Soweit ich aber informiert bin, können solche Abszesse und auch ferner Entzündungen in der Lunge und ähnliches ja auch durch generell feine Stäube begründet werden. Selbstverständlich gibt es humanpathogene Pilze, jedoch ist es wohl ein Unterschied, ob ein Pilz unseren Körper zumindest lokal als Substrat verwendet oder ob der Körper auf eben solche Partikel mit Entzündungsprozessen reagiert. Kann da einer mehr zu sagen?
Soweit ist das meiner Ansicht nach richtig. Mann könnte jetzt vieles dazu sagen, aber das wäre nicht sehr zielführend. Also was interessiert dich denn genau?
Wenn dich die genauen Pathomechanismen interessieren, inwieweit Feinstaub und humanpathogene Pilze vom Immunsystem erkannt und bearbeitet werden, ist das eher eine Frage für einen Forscher, sei es nun ein Immunologe, Pathologe oder Pneumologe. Das ist im klinischen Alltag eines Pneumologen oder sonstigen praktisch tätigen Arztes aber wenig relevant. Da geht es um die Behandlung und die wäre ganz grob bei Feinstaub eine reduzierte Exposition und bei humanpathogenen Pilzen eine Behandlung mit einem Antimykotikum, wie im Fallbericht beschrieben.
Ich habe einen ferneren Bekannten, der Pilze züchtet und die Gefahr, dass eine sehr Hohe Sporenbelastung in der Luft nicht gesund ist, ist bei der Pilzzucht anscheinend auch verbreitet.
Bei der Pilzzucht ist die Sporenbelastung vor allem im Bezug auf die Entstehung einer Exogen-allergischen Alveolitis relevant, in diesem Fall auch Pilzzüchterlunge genannt. Die beruht auf einer allergischen Reaktion vom Typ 3/4. Behandlung wäre auch hier Berufswechsel/Aufgabe des Hobbys, um die Exposition zu reduzieren.
Man kennt das sonst ja auch vom Asbest. Das schädliche am Asbest ist die physikalische Form der "Fasern". Amorpher Asbest, also Asbest, der nicht mehr diese kristalline Struktur hat, ist nicht mehr so schädlich und auch nicht mehr karzinogen. Hat dann aber ebenfalls keine Dämmeigenschaft mehr.
Asbestose ist eine eigene Krankheitsentität mit einem anderen Pathomechanismus. Das ist nochmal von Feinstaub im Allgemeinen zu unterscheiden.

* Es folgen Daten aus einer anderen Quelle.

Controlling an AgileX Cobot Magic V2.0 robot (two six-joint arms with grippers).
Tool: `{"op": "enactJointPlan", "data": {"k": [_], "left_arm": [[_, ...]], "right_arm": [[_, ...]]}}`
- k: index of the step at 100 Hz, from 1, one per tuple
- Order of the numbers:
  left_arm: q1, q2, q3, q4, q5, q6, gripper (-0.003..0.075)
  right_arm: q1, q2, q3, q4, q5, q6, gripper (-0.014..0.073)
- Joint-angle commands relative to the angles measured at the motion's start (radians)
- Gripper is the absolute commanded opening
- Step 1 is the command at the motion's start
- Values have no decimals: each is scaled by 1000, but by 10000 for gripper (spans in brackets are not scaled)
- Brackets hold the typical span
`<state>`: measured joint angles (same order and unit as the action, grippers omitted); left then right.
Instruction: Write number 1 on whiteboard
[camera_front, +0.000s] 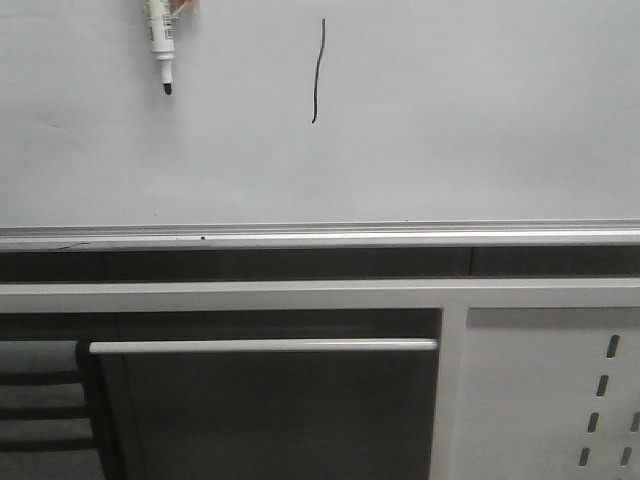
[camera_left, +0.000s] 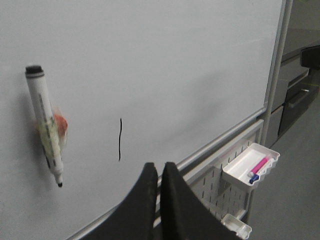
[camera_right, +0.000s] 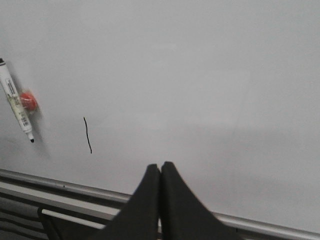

Warum finde ich das wichtig? Naja, weil ich denke, dass solche Komplikationen beruhend auf der physikalischen Beschaffenheit solcher "Stäube" leider bei Pilzen in Kauf genommen sollten, also wenn man hinsichtlich darauf irgendwie gefährdet sein sollte. (Immunsuppremiert Menschen könnten meines Wissens nach darunter fallen)
Wie schon angedeutet sind die physikalischen Eigenschaften von Pilzsporen nicht so entscheidend. Wichtig ist, dass Pilzsporen eine allergische Reaktion auslösen können und, dass humanpathogene Pilze Menschen befallen (als Substrat gebrauchen können), was einfacher ist, wenn sich das Immunsystem nicht wehrt z.B. bei Immunsuppression durch hohe Dosen und langfristige Einnahme von Cortisol, aber auch durch AIDS, Schwangerschaft, Chemotherapie, Stammzelltransplantation etc.
Humanpathogene "Großpilze", wie man sie als Pilzfreund so kennt (z.b. Spaltblättling), sind allerdings im medizinischen Alltag so irrelevant, dass die meisten Mediziner überhaupt nie in ihrem Leben von ihnen hören. Bestandteil des Medizinstudiums ist der Spaltblättling jedenfalls nicht und ich behaupte mal, dass auch die wenigsten Pneumologen von seiner Existenz wissen dürften.
Vielleicht hilft das soweit ja schon.